- [Task requirements]
Could you print all of the data below again, exactly?
+ + +
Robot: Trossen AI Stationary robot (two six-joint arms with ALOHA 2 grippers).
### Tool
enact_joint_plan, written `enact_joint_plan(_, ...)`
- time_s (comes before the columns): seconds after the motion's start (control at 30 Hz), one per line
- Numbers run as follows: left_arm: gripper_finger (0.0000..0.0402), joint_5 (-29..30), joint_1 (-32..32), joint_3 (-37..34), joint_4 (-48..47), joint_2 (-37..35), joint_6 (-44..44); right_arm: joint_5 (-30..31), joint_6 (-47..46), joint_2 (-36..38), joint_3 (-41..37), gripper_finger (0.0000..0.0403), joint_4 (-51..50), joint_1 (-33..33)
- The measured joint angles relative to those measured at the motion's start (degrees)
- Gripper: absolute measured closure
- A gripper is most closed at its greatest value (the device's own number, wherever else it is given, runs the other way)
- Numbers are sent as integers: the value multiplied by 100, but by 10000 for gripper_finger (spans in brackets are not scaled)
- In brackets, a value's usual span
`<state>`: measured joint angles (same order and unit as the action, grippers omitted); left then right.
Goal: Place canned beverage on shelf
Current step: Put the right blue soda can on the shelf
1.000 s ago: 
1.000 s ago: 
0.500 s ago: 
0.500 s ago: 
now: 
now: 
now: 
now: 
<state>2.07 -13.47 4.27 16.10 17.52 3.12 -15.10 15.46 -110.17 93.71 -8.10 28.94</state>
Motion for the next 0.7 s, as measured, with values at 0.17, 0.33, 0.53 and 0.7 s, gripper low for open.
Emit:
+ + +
- [Result below]
Robot: Trossen AI Stationary robot (two six-joint arms with ALOHA 2 grippers).
### Tool
enact_joint_plan, written `enact_joint_plan(_, ...)`
- time_s (comes before the columns): seconds after the motion's start (control at 30 Hz), one per line
- Numbers run as follows: left_arm: gripper_finger (0.0000..0.0402), joint_5 (-29..30), joint_1 (-32..32), joint_3 (-37..34), joint_4 (-48..47), joint_2 (-37..35), joint_6 (-44..44); right_arm: joint_5 (-30..31), joint_6 (-47..46), joint_2 (-36..38), joint_3 (-41..37), gripper_finger (0.0000..0.0403), joint_4 (-51..50), joint_1 (-33..33)
- The measured joint angles relative to those measured at the motion's start (degrees)
- Gripper: absolute measured closure
- A gripper is most closed at its greatest value (the device's own number, wherever else it is given, runs the other way)
- Numbers are sent as integers: the value multiplied by 100, but by 10000 for gripper_finger (spans in brackets are not scaled)
- In brackets, a value's usual span
`<state>`: measured joint angles (same order and unit as the action, grippers omitted); left then right.
Goal: Place canned beverage on shelf
Current step: Put the right blue soda can on the shelf
1.000 s ago: 
1.000 s ago: 
0.500 s ago: 
0.500 s ago: 
now: 
now: 
now: 
now: 
<state>2.07 -13.47 4.27 16.10 17.52 3.12 -15.10 15.46 -110.17 93.71 -8.10 28.94</state>
Motion for the next 0.7 s, as measured, with values at 0.17, 0.33, 0.53 and 0.7 s, gripper low for open.
Emit:

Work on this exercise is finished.